Your task.
Pick out all lines in the listing holding the string "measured" and copy them.

Dataset section.
________

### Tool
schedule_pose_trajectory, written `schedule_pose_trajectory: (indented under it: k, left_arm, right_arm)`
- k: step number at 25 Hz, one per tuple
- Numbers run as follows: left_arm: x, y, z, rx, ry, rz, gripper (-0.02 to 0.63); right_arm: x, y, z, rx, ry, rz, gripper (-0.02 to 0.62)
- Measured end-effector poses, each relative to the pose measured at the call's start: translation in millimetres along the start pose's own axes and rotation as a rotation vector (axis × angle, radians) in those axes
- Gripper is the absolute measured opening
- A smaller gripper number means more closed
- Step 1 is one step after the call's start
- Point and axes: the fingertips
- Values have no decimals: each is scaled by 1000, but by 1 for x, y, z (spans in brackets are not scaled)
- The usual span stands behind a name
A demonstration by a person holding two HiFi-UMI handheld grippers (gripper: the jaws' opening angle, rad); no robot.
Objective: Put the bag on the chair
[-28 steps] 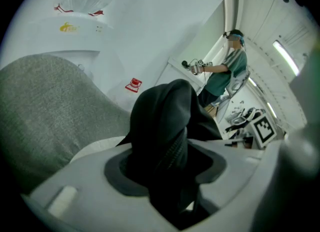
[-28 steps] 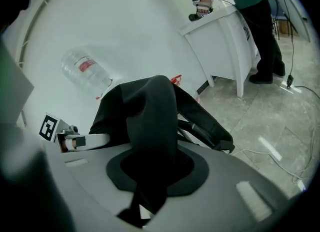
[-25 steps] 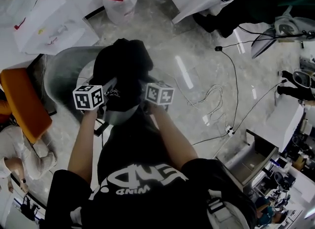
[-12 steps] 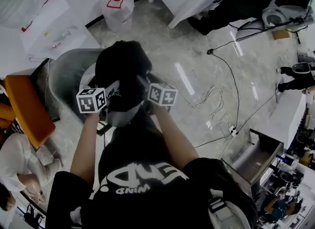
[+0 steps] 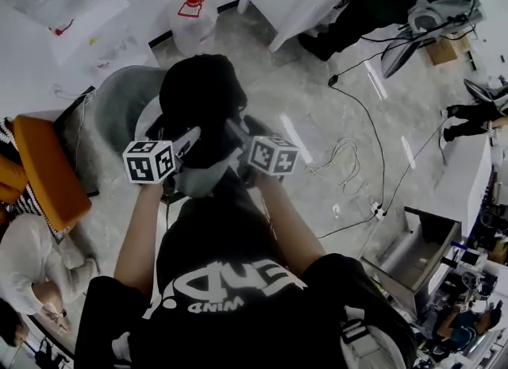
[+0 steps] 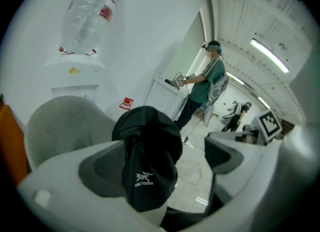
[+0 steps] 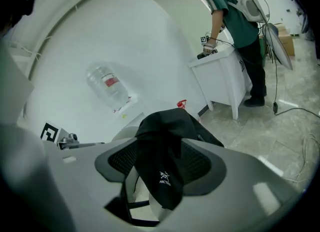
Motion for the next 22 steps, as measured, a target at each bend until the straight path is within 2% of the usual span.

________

Output of the exercise.
- Measured end-effector poses, each relative to the pose measured at the call's start: translation in millimetres along the start pose's own axes and rotation as a rotation vector (axis × angle, radians) in those axes
- Gripper is the absolute measured opening
Motion for the next 22 steps, as measured, a target at each bend until the straight path is within 2% of the usual span.

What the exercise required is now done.